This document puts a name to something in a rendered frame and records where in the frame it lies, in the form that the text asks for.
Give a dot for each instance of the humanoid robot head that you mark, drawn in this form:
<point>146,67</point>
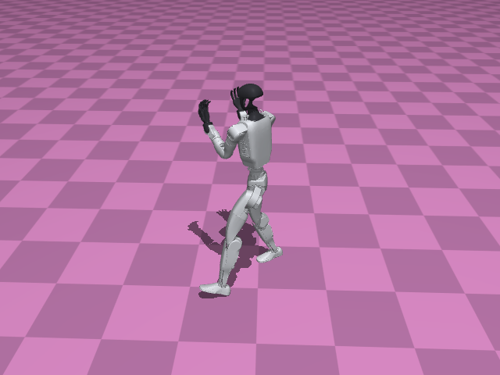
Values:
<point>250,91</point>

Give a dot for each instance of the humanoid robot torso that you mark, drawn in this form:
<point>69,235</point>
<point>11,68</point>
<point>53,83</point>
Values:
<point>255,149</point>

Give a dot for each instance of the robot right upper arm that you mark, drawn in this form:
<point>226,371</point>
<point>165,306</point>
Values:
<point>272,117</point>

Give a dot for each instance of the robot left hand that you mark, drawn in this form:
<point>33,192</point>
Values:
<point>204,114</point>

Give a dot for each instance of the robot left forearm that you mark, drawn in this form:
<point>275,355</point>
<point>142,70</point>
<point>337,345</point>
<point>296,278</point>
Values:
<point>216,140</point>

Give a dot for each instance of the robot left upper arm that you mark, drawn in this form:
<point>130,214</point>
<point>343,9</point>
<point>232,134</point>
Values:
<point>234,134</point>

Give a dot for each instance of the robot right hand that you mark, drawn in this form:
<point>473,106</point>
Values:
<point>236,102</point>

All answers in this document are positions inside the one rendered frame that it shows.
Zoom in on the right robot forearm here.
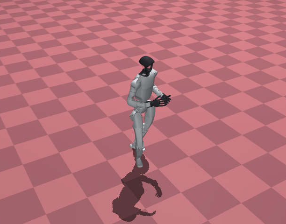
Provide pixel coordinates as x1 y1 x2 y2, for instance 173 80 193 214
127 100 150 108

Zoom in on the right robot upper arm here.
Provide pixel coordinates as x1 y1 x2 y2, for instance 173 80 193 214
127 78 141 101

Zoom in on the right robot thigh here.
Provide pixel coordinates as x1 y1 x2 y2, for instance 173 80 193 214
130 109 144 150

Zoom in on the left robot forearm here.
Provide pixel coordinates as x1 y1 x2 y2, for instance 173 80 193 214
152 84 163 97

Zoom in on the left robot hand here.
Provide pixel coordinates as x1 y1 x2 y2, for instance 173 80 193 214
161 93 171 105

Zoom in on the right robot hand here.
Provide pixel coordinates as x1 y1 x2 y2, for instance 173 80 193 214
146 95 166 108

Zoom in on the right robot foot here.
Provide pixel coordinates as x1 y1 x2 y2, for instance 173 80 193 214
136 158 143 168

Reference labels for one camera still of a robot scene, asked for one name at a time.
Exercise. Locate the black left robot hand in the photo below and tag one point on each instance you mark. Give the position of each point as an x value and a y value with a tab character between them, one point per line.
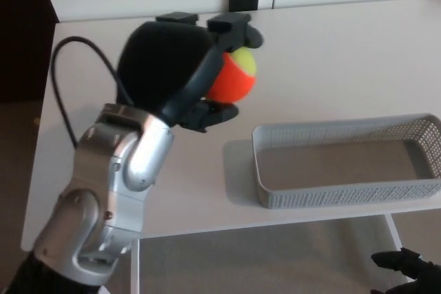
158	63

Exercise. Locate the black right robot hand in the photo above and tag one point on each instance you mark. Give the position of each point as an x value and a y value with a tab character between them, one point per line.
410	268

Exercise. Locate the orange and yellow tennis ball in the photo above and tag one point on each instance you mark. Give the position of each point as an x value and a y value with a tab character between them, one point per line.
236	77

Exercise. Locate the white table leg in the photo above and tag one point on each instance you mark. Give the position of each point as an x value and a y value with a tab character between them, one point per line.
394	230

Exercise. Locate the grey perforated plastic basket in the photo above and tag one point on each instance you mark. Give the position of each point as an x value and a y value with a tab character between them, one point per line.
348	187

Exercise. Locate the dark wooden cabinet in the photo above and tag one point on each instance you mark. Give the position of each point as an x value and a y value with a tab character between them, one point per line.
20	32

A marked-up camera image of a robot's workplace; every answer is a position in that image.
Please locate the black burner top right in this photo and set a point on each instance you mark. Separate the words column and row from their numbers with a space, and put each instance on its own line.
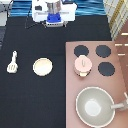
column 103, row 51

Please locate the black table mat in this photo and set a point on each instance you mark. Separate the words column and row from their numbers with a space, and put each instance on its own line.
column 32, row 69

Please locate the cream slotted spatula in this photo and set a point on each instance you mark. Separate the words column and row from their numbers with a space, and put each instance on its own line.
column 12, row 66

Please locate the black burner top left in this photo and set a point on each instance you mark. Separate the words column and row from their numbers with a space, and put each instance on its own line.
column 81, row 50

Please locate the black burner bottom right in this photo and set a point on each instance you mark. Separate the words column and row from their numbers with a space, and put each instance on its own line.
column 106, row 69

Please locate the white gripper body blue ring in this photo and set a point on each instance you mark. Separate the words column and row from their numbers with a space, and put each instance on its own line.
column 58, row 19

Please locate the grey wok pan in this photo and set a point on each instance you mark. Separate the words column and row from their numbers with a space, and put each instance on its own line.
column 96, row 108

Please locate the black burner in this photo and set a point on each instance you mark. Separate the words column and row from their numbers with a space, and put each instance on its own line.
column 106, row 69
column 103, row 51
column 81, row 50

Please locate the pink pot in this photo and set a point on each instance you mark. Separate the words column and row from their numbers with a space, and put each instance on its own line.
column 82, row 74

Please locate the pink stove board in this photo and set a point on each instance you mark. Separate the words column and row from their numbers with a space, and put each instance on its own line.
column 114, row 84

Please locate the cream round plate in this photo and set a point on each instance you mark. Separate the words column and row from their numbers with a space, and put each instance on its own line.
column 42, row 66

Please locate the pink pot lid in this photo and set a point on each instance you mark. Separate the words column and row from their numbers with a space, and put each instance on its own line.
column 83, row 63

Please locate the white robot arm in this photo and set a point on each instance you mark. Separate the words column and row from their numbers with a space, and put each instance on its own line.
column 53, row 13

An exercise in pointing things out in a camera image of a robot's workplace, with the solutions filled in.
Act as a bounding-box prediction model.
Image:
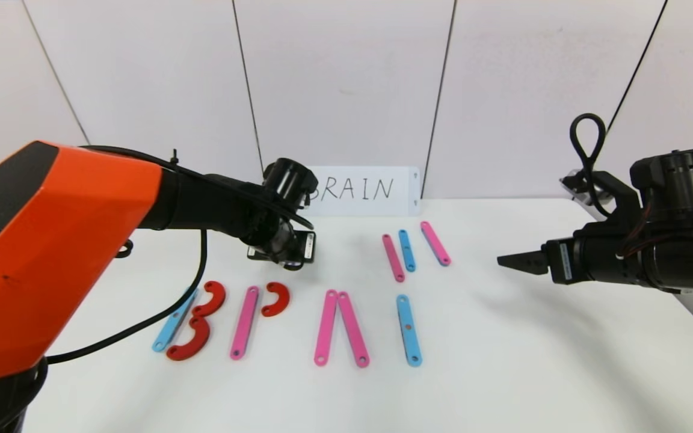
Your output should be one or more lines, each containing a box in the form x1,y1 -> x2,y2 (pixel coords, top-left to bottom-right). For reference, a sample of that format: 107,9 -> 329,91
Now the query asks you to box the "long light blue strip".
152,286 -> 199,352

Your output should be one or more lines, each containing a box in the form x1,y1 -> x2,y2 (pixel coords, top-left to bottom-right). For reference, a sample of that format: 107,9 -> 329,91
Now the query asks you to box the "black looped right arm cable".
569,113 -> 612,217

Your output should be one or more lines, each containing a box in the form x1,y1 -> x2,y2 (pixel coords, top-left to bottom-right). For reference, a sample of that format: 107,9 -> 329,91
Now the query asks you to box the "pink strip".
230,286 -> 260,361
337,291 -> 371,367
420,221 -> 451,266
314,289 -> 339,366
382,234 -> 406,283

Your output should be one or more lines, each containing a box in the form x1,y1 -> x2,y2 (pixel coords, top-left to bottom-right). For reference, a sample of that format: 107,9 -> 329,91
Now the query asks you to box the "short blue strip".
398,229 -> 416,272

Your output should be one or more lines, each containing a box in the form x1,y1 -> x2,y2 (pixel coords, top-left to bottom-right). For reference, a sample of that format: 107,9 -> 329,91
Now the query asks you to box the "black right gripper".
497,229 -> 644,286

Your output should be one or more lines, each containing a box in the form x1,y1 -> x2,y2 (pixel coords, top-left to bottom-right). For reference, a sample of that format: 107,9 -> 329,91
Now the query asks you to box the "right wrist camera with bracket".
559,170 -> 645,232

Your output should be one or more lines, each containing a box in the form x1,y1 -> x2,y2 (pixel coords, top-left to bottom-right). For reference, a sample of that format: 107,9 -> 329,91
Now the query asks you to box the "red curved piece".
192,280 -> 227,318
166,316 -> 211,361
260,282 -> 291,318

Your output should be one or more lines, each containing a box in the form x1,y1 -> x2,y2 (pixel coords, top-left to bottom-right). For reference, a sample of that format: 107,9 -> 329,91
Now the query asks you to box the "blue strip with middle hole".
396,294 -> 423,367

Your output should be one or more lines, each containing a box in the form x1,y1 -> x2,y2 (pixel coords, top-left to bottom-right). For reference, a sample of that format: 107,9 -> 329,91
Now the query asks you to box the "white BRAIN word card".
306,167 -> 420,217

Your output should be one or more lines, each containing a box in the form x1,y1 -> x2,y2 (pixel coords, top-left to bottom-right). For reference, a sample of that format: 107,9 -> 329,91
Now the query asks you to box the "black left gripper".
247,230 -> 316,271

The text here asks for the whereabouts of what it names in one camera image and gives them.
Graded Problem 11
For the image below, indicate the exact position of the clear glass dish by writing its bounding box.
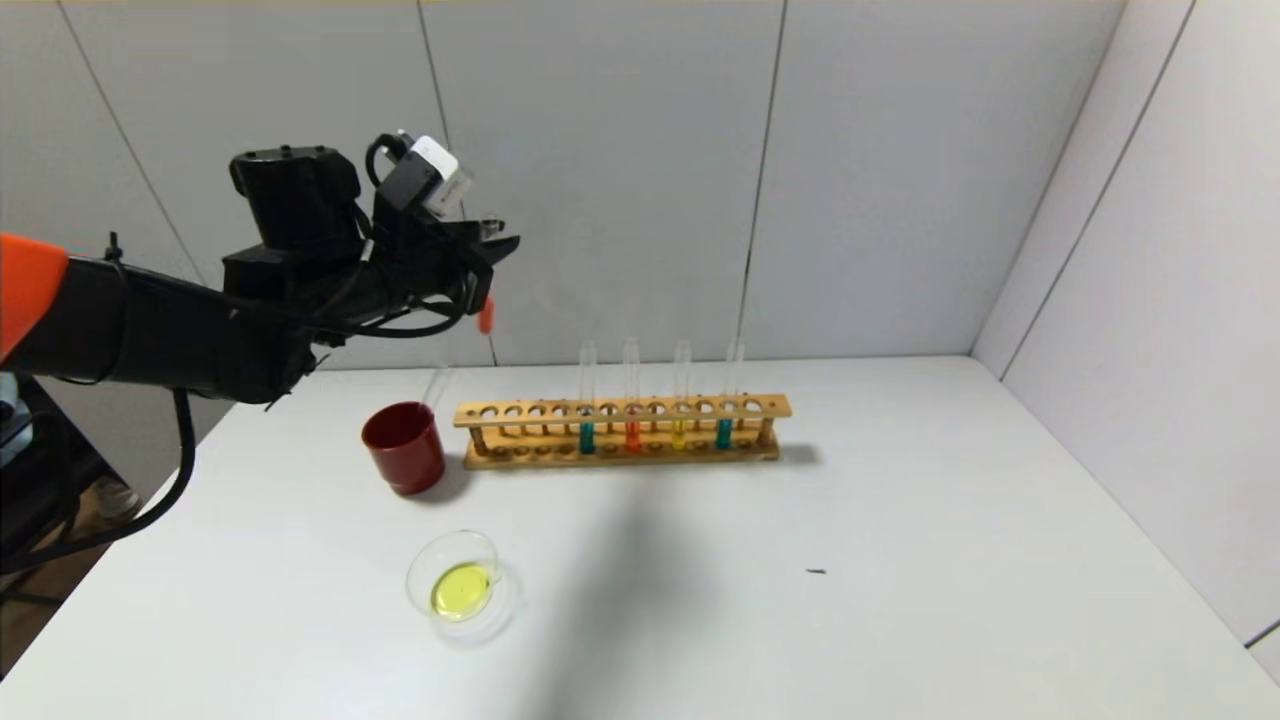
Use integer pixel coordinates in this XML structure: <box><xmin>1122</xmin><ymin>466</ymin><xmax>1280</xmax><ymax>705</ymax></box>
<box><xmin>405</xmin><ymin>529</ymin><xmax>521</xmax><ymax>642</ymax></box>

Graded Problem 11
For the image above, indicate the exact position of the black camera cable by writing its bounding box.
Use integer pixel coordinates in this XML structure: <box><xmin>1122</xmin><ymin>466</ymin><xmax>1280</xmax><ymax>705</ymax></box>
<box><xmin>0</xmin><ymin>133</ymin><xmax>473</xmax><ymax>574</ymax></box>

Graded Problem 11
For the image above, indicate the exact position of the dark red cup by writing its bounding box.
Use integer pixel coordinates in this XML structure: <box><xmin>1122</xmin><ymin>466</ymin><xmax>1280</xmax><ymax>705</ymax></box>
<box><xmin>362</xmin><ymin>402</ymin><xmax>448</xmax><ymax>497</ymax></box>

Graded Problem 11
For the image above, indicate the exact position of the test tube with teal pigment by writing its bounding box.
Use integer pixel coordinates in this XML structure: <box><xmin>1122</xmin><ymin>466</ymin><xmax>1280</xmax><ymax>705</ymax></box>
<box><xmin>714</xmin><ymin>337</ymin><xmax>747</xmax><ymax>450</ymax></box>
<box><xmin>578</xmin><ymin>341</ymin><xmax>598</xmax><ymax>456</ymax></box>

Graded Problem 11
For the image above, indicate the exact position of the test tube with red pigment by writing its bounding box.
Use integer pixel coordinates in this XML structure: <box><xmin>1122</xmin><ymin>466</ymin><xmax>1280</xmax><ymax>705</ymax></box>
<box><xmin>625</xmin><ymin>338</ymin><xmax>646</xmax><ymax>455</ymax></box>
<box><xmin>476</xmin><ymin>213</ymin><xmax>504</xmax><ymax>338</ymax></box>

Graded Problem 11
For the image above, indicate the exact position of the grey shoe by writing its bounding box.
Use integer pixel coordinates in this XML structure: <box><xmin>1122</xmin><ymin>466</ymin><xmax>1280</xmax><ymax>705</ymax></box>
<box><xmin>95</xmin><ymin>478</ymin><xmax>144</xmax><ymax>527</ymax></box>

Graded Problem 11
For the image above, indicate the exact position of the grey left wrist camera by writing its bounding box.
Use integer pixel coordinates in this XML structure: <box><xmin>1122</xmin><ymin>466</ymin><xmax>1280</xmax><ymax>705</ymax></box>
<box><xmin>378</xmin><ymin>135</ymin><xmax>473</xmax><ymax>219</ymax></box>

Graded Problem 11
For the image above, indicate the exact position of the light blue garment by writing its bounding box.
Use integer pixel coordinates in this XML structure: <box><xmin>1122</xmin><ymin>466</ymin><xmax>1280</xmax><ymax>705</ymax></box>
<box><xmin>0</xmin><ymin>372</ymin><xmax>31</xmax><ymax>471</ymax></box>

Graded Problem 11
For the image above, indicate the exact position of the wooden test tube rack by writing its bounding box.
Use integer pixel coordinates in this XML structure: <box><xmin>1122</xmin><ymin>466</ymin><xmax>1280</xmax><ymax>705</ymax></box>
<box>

◆ **What is expected**
Return exactly, please, the lines of the material from the first one down to and including the line where "<point>146,67</point>" appears.

◆ **Solution below**
This document puts a name to something in a rendered frame and records where in the frame it lies, in the form that the text asks for.
Give a dot for each instance of the humanoid robot head that you mark, drawn in this form:
<point>146,67</point>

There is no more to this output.